Dibbisa Duguma, Wagari Gobena
School of Biological Sciences and Biotechnology, Haramaya University, Dire Dawa, Ethiopia.
Department of Animal Science, Oda Bultum University, Chiro, Ethiopia.
Int J Genomics. 2022 Aug 12;2022:6185615. doi: 10.1155/2022/6185615. eCollection 2022.

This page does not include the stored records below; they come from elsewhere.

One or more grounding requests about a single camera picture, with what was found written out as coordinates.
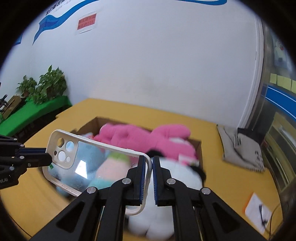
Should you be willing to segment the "blue plush toy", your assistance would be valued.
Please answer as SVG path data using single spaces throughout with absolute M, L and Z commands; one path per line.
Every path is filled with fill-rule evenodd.
M 82 192 L 95 177 L 95 172 L 104 161 L 103 149 L 79 142 L 73 166 L 67 170 L 55 166 L 52 171 L 60 182 Z

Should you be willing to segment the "clear white phone case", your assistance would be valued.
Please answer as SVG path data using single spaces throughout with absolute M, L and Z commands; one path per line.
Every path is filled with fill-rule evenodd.
M 78 197 L 88 187 L 97 189 L 110 187 L 114 182 L 127 177 L 132 168 L 140 168 L 140 204 L 129 204 L 126 215 L 137 215 L 145 207 L 152 174 L 151 158 L 142 152 L 120 148 L 92 140 L 63 130 L 51 133 L 46 152 L 52 164 L 43 167 L 44 177 L 64 195 Z

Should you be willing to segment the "grey cloth bag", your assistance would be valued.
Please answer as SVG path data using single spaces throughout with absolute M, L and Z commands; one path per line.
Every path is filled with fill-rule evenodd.
M 223 160 L 254 172 L 264 172 L 262 152 L 252 138 L 238 132 L 236 128 L 217 125 L 223 146 Z

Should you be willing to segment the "pink plush bear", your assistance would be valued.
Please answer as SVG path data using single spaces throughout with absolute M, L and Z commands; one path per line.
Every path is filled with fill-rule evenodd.
M 198 162 L 196 149 L 188 141 L 190 129 L 184 125 L 162 125 L 152 131 L 135 125 L 106 123 L 93 140 L 112 146 L 162 156 L 189 165 Z

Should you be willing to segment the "brown wooden box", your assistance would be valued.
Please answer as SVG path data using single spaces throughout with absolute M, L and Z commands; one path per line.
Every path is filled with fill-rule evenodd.
M 25 103 L 25 98 L 14 95 L 9 101 L 5 101 L 1 106 L 1 117 L 6 120 L 13 112 L 17 110 L 22 104 Z

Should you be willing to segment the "brown cardboard box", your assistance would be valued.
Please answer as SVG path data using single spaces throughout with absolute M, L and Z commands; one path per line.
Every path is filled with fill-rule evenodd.
M 78 131 L 75 131 L 74 133 L 77 135 L 88 135 L 92 140 L 93 137 L 96 136 L 100 129 L 106 124 L 106 123 L 111 123 L 113 125 L 117 125 L 117 124 L 126 124 L 126 123 L 119 123 L 119 122 L 115 122 L 113 120 L 109 120 L 106 118 L 95 118 L 93 120 L 91 120 L 90 122 L 86 123 L 86 125 L 82 126 L 82 128 Z M 202 159 L 202 154 L 201 154 L 201 142 L 198 140 L 194 140 L 191 139 L 190 137 L 188 138 L 188 141 L 194 146 L 194 148 L 196 149 L 196 154 L 198 156 L 198 163 L 200 166 L 200 161 Z

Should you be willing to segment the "cartoon sheep poster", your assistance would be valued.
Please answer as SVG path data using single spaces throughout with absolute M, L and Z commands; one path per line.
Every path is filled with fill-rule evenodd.
M 274 65 L 278 68 L 286 69 L 287 71 L 292 71 L 292 64 L 285 50 L 284 45 L 274 32 L 271 33 L 271 38 L 273 42 Z

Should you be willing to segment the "white paper sheet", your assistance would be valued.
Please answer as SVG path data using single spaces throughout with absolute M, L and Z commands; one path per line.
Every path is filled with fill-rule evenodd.
M 267 225 L 271 219 L 272 212 L 265 204 L 263 204 L 256 193 L 253 192 L 251 194 L 244 209 L 244 214 L 259 231 L 259 233 L 265 233 Z

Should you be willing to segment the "yellow sticky notes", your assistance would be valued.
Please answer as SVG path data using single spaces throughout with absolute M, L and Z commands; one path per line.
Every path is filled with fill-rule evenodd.
M 292 80 L 290 78 L 277 75 L 274 73 L 270 74 L 270 83 L 275 84 L 279 87 L 282 87 L 284 89 L 287 89 L 288 91 L 291 91 L 292 93 L 296 93 L 296 81 Z

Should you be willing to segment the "red wall notice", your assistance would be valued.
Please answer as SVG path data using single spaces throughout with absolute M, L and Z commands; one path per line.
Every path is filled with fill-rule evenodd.
M 89 32 L 95 29 L 97 26 L 97 12 L 93 11 L 86 15 L 83 15 L 78 19 L 75 34 L 79 35 L 82 33 Z

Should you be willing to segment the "green potted plant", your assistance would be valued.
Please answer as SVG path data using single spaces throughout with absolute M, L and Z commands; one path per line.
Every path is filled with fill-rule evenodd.
M 33 93 L 33 102 L 43 104 L 56 97 L 62 96 L 67 89 L 64 72 L 49 66 L 48 71 L 40 76 L 40 81 Z

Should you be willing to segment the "pink green plush toy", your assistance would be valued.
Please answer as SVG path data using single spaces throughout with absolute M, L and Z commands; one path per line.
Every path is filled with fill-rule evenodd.
M 137 166 L 138 156 L 111 152 L 107 155 L 106 160 L 95 172 L 95 177 L 91 180 L 88 187 L 104 189 L 110 187 L 114 182 L 125 178 L 128 170 Z

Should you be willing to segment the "white panda plush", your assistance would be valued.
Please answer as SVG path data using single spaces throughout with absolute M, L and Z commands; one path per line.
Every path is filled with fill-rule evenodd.
M 158 151 L 147 153 L 150 158 L 157 157 L 162 168 L 170 171 L 171 177 L 183 182 L 187 187 L 201 189 L 206 174 L 199 163 L 183 165 L 174 159 L 164 157 Z M 172 194 L 164 189 L 161 197 L 155 195 L 163 187 L 164 181 L 159 180 L 155 172 L 152 173 L 149 184 L 146 204 L 143 211 L 128 218 L 128 230 L 137 236 L 145 236 L 149 240 L 168 240 L 174 234 Z

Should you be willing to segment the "green table cloth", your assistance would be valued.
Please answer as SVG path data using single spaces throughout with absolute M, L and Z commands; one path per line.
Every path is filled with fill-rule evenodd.
M 59 96 L 43 104 L 27 101 L 26 104 L 1 122 L 1 135 L 13 136 L 28 124 L 59 109 L 67 109 L 72 104 L 67 96 Z

Microbial genes and their product were diverse and beneficial for heavy metal bioremediation from the contaminated sites. Screening of genes and gene products plays a significant role in the detoxification of pollutants. Understanding of the promoter region and its regulatory elements is a vital implication of microbial genes. To the best of our knowledge, there is no in silico study reported so far on gene families used for heavy metal bioremediation. The motif distribution was observed densely upstream of the TSSs (transcription start sites) between +1 and -350 bp and sparsely distributed above -350 bp, according to the current study. MEME identified the best common candidate motifs of TFs (transcription factors) binding with the lowest e value (7.2-033) and is the most statistically significant candidate motif. The EXPREG output of the 11 TFs with varying degrees of function such as activation, repression, transcription, and dual purposes was thoroughly examined. Data revealed that transcriptional gene regulation in terms of activation and repression was observed at 36.4% and 54.56%, respectively. This shows that most TFs are involved in transcription gene repression rather than activation. Likewise, EXPREG output revealed that transcriptional conformational modes, such as monomers, dimers, tetramers, and other factors, were also analyzed. The data indicated that most of the transcriptional conformation mode was dual, which accounts for 96%. CpG island analysis using online and offline tools revealed that the gene body had fewer CpG islands compared to the promoter regions. Understanding the common candidate motifs, transcriptional factors, and regulatory elements of the operon gene cluster using a machine learning approach could help us better understand gene expression patterns in heavy metal bioremediation.
微生物基因及其产物具有多样性,对受污染场地的重金属生物修复有益。基因和基因产物的筛选在污染物解毒中起着重要作用。了解启动子区域及其调控元件是微生物基因的重要意义。据我们所知,目前尚未有关于用于重金属生物修复的基因家族的计算机模拟研究报道。根据当前研究,在转录起始位点(TSS)上游+1至-350 bp之间观察到基序分布密集,而在-350 bp以上分布稀疏。MEME识别出与最低e值(7.2-033)结合的转录因子(TF)的最佳常见候选基序,并且是最具统计学意义的候选基序。对11种具有不同功能程度(如激活、抑制、转录和双重作用)的TF的EXPREG输出进行了全面检查。数据显示,在激活和抑制方面的转录基因调控分别为36.4%和54.56%。这表明大多数TF参与转录基因抑制而非激活。同样,EXPREG输出显示,还分析了转录构象模式,如单体、二聚体、四聚体和其他因素。数据表明,大多数转录构象模式是双重的,占96%。使用在线和离线工具进行的CpG岛分析表明,与启动子区域相比,基因体中的CpG岛较少。使用机器学习方法了解操纵子基因簇的常见候选基序、转录因子和调控元件,有助于我们更好地理解重金属生物修复中的基因表达模式。